▶ _Action item_
Only the lines containing the string "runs" are needed; copy all of them from the listing.

▶ _Data for this exercise_
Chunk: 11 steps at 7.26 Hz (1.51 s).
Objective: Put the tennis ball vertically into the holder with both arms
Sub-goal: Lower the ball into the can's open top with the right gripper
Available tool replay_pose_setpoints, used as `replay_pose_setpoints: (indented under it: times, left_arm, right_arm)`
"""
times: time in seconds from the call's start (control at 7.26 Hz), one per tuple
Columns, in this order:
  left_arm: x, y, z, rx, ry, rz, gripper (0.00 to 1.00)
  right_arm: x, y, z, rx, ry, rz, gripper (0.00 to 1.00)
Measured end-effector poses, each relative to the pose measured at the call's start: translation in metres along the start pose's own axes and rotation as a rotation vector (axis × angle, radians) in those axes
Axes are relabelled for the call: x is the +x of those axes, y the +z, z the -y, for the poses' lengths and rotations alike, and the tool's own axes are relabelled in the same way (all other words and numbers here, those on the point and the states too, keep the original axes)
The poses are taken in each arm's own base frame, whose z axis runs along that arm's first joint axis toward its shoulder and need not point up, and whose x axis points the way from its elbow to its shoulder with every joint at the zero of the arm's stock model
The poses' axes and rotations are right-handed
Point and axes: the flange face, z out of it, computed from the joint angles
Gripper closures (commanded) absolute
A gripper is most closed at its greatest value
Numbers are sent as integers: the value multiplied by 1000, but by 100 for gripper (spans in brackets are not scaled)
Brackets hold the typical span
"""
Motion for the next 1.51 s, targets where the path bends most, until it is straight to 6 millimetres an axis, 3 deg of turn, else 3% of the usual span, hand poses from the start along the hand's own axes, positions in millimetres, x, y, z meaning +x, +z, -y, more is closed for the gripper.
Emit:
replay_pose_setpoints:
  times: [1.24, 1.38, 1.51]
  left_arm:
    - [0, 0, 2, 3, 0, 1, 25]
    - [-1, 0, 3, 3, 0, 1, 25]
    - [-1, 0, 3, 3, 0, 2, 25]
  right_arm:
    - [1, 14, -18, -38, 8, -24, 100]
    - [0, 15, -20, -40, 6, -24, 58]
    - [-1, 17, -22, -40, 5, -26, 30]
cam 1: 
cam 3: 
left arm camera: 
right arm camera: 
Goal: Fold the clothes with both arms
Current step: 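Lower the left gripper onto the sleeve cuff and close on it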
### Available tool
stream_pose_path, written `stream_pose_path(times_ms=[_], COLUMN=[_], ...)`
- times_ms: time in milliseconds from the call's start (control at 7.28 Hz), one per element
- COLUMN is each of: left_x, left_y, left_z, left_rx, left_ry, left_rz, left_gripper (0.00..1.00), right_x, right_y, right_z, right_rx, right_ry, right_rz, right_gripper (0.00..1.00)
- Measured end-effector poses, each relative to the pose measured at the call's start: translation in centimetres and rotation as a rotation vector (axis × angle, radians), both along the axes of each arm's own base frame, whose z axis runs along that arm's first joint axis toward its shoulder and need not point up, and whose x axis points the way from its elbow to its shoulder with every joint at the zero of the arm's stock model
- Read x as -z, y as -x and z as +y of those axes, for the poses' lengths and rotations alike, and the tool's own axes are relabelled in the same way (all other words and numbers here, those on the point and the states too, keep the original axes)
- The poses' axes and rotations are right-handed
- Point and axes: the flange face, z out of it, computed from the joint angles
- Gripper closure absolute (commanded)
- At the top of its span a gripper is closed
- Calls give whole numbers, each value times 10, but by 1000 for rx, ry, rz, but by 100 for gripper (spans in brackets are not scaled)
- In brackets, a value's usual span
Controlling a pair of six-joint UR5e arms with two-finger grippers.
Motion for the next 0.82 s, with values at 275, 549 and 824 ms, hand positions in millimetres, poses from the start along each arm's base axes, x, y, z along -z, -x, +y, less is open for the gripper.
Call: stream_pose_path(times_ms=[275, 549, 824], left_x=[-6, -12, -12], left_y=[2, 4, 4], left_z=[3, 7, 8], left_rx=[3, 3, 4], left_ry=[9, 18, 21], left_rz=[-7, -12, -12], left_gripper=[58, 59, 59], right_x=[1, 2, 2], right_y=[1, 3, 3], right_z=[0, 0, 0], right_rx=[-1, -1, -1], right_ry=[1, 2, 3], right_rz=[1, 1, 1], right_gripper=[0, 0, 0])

▶ _Exercise response_
The poses are taken in each arm's own base frame, whose z axis runs along that arm's first joint axis toward its shoulder and need not point up, and whose x axis points the way from its elbow to its shoulder with every joint at the zero of the arm's stock model
- Measured end-effector poses, each relative to the pose measured at the call's start: translation in centimetres and rotation as a rotation vector (axis × angle, radians), both along the axes of each arm's own base frame, whose z axis runs along that arm's first joint axis toward its shoulder and need not point up, and whose x axis points the way from its elbow to its shoulder with every joint at the zero of the arm's stock model

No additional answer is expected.